A Bíblia de Jerusalém (p. 1967) comenta: Esse oráculo, inteiramente tecido de reminiscências bíblicas (perceptíveis sobretudo no texto grego, v. 43: cf. Is 29,3; 37,33; Jr 52,4-5; Ez 4,1-3; 21,27 [22]; v. 44; Os 10,14; 14,1; Na 3,10; Sl 137,9), evoca a ruína de Jerusalém em 587 a.C., tanto e mais ainda que a de 70 d.C. da qual não se descreve nenhum traço característico. Não é possível concluir desse texto, portanto, que está já se tenha realizado (cf. 17,22s; 21,20s).

Mas se consideramos a obra de Lc escrita por volta do ano 80 d.C. (a partir de outras observações, por ex. sua dependência de Mc 13,14-23 que escreveu no meio da guerra judaica cerca de 70 d.C. e as modificações de Lc 21,20-24), Lc deve aludir a este fato histórico da destruição da cidade pelos romanos, mesmo com expressões da profecia do AT.

Lc não especifica os exércitos inimigos, mas menciona a causa do desastre: “Tu não reconheceste o tempo em que foste visitada”. Jerusalém está cega e não reconhece o messias (cf. 24,15s) quem o “visita” (1,68.78; cf. Sb 3,7.13; Jó 10,12; Ex 3,16). A entrada em Jerusalém foi a última oferta da salvação, mas a decisão já está tomada. A rejeição dos conterrâneos de Nazaré (4,16-30) se confirma em Jerusalém.

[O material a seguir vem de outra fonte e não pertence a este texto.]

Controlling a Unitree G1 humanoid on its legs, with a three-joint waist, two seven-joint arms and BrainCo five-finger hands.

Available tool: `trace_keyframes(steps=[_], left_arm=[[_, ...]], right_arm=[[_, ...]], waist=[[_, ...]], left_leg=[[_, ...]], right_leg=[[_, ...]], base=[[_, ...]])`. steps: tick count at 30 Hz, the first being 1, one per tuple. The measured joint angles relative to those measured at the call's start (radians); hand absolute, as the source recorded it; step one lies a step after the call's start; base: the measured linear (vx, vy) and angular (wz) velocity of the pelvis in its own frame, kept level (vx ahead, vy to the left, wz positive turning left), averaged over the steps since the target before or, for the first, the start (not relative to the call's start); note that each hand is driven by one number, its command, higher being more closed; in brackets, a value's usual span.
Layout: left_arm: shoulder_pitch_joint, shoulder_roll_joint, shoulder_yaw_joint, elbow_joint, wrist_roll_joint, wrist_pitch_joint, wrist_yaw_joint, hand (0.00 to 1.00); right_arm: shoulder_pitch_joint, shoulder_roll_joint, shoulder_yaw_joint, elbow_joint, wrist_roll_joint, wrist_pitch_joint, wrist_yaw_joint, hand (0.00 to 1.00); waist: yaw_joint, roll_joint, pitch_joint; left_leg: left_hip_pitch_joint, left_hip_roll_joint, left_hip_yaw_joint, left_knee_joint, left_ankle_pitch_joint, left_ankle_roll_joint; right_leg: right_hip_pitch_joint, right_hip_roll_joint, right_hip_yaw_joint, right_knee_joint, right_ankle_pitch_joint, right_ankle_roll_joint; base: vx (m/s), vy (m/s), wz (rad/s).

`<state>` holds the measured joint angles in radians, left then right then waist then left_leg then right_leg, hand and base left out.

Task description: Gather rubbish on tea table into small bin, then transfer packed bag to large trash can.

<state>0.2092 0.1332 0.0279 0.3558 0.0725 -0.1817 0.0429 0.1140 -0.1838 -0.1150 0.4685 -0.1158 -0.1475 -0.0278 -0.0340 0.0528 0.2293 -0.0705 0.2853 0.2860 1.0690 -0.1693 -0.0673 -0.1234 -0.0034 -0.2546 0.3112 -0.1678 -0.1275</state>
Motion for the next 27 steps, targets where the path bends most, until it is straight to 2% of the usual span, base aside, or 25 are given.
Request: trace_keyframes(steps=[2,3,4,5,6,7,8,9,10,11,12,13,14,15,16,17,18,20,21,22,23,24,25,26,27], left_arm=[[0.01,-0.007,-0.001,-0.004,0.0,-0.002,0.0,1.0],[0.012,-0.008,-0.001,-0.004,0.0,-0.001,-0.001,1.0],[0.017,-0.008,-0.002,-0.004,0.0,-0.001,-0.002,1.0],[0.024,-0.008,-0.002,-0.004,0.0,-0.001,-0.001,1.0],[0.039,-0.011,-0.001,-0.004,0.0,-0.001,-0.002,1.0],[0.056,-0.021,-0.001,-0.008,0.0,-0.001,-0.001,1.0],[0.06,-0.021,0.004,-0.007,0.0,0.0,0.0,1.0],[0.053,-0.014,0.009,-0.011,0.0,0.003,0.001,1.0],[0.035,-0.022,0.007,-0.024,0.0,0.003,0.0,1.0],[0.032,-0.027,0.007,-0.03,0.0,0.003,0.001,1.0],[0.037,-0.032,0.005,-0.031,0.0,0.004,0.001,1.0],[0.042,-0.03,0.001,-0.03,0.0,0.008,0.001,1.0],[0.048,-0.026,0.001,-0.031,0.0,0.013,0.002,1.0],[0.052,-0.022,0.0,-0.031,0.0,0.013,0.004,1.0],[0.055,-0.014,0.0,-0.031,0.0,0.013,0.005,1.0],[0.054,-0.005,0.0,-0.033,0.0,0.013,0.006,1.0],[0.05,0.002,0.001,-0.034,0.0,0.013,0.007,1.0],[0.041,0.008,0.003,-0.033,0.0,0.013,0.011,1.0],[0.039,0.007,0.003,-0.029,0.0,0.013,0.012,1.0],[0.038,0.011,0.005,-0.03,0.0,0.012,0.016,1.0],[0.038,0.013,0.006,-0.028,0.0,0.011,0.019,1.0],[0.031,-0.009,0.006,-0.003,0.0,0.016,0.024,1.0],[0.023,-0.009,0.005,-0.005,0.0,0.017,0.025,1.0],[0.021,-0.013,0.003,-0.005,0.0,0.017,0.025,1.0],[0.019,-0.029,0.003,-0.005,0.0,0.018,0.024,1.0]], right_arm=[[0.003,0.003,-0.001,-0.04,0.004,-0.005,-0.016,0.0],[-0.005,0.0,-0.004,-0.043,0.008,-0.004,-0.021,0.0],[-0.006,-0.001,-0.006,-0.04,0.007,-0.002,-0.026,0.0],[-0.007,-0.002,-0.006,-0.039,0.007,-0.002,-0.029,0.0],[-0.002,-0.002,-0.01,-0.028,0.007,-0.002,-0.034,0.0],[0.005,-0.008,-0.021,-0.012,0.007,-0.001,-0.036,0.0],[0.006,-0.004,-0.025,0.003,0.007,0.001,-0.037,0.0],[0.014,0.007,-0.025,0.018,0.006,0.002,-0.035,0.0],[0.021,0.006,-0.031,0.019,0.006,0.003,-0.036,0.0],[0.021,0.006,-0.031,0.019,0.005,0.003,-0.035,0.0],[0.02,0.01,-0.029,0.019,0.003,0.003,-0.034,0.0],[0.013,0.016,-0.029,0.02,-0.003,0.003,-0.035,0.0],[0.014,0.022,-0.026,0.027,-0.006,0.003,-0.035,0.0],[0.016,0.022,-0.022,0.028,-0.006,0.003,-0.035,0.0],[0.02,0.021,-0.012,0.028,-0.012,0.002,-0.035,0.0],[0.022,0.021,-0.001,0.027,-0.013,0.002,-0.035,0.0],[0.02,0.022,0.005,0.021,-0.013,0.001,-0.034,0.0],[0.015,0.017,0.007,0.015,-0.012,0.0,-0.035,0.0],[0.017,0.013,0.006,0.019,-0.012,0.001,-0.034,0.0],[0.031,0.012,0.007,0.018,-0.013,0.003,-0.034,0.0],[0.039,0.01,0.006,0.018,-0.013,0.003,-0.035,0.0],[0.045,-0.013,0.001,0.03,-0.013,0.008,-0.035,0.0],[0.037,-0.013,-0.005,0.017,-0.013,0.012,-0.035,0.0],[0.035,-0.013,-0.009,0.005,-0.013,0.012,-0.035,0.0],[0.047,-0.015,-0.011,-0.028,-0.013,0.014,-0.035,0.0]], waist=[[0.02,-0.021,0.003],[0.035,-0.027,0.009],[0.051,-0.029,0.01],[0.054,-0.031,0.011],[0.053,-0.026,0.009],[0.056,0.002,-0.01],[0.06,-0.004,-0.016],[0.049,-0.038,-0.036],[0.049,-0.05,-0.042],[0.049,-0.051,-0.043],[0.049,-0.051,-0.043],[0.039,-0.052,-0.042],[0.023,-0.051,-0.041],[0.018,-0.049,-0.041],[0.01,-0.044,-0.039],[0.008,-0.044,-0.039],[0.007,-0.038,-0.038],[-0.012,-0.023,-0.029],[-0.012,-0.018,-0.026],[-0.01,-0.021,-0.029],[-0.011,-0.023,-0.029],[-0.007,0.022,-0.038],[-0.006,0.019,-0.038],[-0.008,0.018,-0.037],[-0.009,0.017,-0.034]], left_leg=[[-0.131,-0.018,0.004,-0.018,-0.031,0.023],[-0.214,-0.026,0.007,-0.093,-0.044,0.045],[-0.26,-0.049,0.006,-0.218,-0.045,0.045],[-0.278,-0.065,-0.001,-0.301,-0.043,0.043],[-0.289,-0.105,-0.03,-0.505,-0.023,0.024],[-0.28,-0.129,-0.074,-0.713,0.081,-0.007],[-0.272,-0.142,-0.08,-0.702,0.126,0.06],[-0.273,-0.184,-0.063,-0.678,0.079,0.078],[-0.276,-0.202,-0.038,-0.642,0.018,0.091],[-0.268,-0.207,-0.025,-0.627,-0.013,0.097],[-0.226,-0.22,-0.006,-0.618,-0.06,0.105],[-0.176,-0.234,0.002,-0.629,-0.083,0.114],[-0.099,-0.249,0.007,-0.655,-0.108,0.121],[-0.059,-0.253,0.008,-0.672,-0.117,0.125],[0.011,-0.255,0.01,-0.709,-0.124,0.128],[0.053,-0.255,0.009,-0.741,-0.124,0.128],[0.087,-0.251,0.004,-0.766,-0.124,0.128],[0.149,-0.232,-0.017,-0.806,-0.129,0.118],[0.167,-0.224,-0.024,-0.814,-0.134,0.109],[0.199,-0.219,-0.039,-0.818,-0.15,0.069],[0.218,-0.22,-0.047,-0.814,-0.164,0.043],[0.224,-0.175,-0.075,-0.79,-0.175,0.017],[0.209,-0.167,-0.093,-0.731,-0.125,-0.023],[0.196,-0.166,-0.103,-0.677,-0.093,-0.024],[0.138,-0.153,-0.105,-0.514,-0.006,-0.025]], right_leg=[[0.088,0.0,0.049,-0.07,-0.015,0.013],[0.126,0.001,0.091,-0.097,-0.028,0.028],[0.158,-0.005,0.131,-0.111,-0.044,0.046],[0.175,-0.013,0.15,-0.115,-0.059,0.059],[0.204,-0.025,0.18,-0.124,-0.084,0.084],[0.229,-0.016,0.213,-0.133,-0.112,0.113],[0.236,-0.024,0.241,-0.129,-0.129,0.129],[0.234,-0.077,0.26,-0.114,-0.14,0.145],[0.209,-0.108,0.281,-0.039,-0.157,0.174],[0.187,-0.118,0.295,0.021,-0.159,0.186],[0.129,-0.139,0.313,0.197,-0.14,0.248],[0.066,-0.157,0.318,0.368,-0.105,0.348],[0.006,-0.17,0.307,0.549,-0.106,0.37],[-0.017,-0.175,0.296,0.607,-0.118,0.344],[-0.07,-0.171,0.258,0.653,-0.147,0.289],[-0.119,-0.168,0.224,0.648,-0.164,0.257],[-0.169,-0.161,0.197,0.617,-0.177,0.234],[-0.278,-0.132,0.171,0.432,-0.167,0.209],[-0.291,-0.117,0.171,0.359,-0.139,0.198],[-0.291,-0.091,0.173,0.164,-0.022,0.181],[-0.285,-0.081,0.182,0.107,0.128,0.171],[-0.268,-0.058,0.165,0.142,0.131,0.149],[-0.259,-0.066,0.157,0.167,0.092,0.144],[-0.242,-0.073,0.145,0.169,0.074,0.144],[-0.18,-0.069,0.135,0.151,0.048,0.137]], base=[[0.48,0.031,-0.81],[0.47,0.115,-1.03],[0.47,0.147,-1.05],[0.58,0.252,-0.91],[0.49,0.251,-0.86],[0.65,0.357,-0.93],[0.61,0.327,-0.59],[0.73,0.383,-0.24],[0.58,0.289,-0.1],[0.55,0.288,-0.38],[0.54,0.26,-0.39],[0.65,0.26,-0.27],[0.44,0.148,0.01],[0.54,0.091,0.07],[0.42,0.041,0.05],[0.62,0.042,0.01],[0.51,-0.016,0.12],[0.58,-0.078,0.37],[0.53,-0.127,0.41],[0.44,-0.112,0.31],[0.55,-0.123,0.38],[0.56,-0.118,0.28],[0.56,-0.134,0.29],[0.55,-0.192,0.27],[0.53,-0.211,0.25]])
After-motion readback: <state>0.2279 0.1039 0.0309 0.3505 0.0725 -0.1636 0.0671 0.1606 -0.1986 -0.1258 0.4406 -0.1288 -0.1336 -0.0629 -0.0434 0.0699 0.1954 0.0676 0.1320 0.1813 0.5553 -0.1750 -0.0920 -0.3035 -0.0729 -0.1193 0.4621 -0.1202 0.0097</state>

O site da CNBB comenta: A cidade de Jerusalém abre as suas portas para Jesus, mas não abre o seu coração. Não aceita as suas palavras e rejeita a sua doutrina, pois os seus olhos estão voltados para outra direção, a direção que a levará até a destruição e a morte. É necessário que abramos o nosso coração e reconheçamos que somos visitados pelo Deus da Vida e que rejeitar essa visita significa para nós trilharmos os caminhos da morte, resultado de uma vida de quem apenas está preocupado em olhar para seus interesses mesquinhos e não para os verdadeiros bens que são destinados a quem acolhe o Senhor e vive segundo os valores do Evangelho.